February 16, 201412 yr Sorry if this has already been covered but I wasn't really able to find anything specific from searching. If i wanted to increase the vcpu and memory for archVM do I simply edit the arch.cfg file and then reboot the archVM? I have plex media server installed and would like to give the VM more resources than the default settings that came with ironic's vm appliance. Thanks!
February 16, 201412 yr Sorry if this has already been covered but I wasn't really able to find anything specific from searching. If i wanted to increase the vcpu and memory for archVM do I simply edit the arch.cfg file and then reboot the archVM? I have plex media server installed and would like to give the VM more resources than the default settings that came with ironic's vm appliance. Thanks! Basically, yes. Rather than reboot, I shut the VM down, edited the file and restarted it, but yes, you just need to edit that file with the vcpu and memory that you want to include.
February 16, 201412 yr Author thanks! I was pretty sure it was that simple until I started googling and got super confused and wasn't sure anymore. Also couldn't tell from looking at the "xl top" command. "VCPUS" always shows "1" for archVM.
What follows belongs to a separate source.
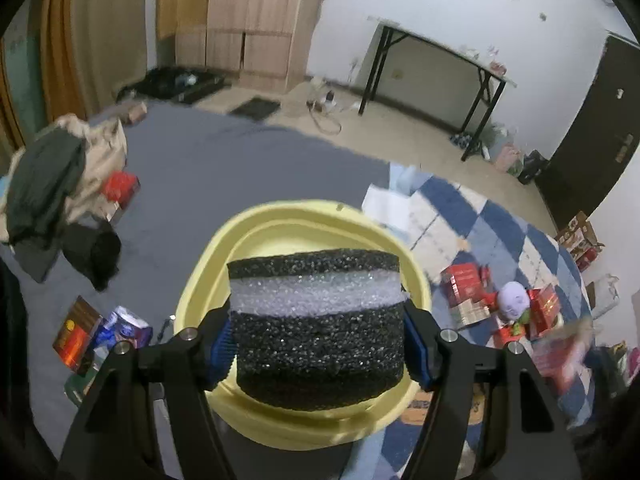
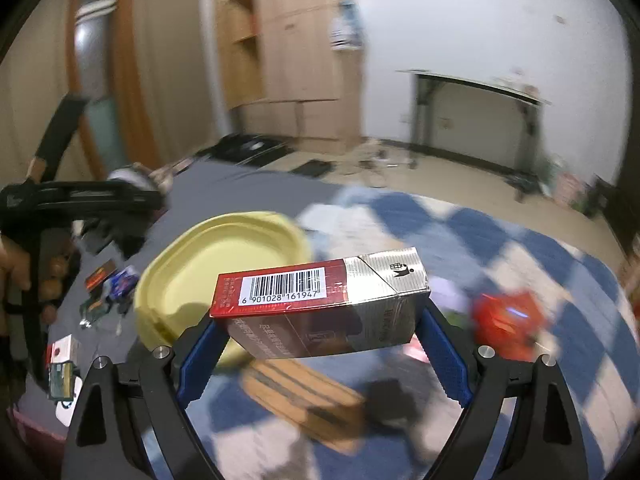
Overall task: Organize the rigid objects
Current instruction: 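Carry the foam cylinder into the yellow tray and open the left gripper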
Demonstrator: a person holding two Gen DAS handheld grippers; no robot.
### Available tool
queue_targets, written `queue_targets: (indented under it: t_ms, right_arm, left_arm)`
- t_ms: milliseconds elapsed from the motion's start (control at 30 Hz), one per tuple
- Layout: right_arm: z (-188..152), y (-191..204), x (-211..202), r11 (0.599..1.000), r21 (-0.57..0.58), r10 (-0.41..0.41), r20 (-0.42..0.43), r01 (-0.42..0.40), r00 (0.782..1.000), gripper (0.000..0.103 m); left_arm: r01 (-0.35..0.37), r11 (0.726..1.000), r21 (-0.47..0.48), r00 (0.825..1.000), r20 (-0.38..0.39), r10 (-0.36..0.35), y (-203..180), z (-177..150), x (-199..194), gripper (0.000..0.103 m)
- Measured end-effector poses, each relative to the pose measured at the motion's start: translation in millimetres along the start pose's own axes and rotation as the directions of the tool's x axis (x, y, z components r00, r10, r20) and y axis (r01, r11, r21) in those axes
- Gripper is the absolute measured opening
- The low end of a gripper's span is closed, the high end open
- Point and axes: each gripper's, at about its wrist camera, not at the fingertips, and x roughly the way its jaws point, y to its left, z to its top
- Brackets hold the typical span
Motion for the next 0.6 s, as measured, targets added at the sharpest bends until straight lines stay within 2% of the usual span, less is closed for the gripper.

February 16, 201412 yr You need to put single quotes around the vcpu number. Sent from my Nexus 5 using Tapatalk
February 18, 201412 yr Author You need to put single quotes around the vcpu number. Sent from my Nexus 5 using Tapatalk Thanks! It worked.
February 19, 201412 yr Author Is there a way or a command that I can use to verify that archVM is indeed using 8 cores that i assigned it? I can't tell from the readings that the "top" command is giving me.
February 19, 201412 yr ...when running top, press "1"...the timings will be shown for each CPU/core. Also check the file /proc/cpuinfo .. in there, you'll find a section for each processor/core number, starting from "processor : 0".
February 19, 201412 yr Author ...when running top, press "1"...the timings will be shown for each CPU/core. Also check the file /proc/cpuinfo .. in there, you'll find a section for each processor/core number, starting from "processor : 0". So apparently after running "cat /proc/cpuinfo | grep processor" it only shows 1 processor (0). So I guess editing the arch.cfg file didn't work.
February 19, 201412 yr Author I figured it out. It was something simple that i didn't notice. There was a # in front of vcpus. I deleted the "#" and added 8 without quotes. It now shows 8 cpus. Thanks! I now see a huge difference in plex transcoding. Now onto figuring out sabnzbd!
February 19, 201412 yr xl top is the easiest way ...this will only confirm that the VM config is set-up with the no. of VCPUs, but will not confirm that the VM will actually make use if these. Only a check inside the running VM will give proof.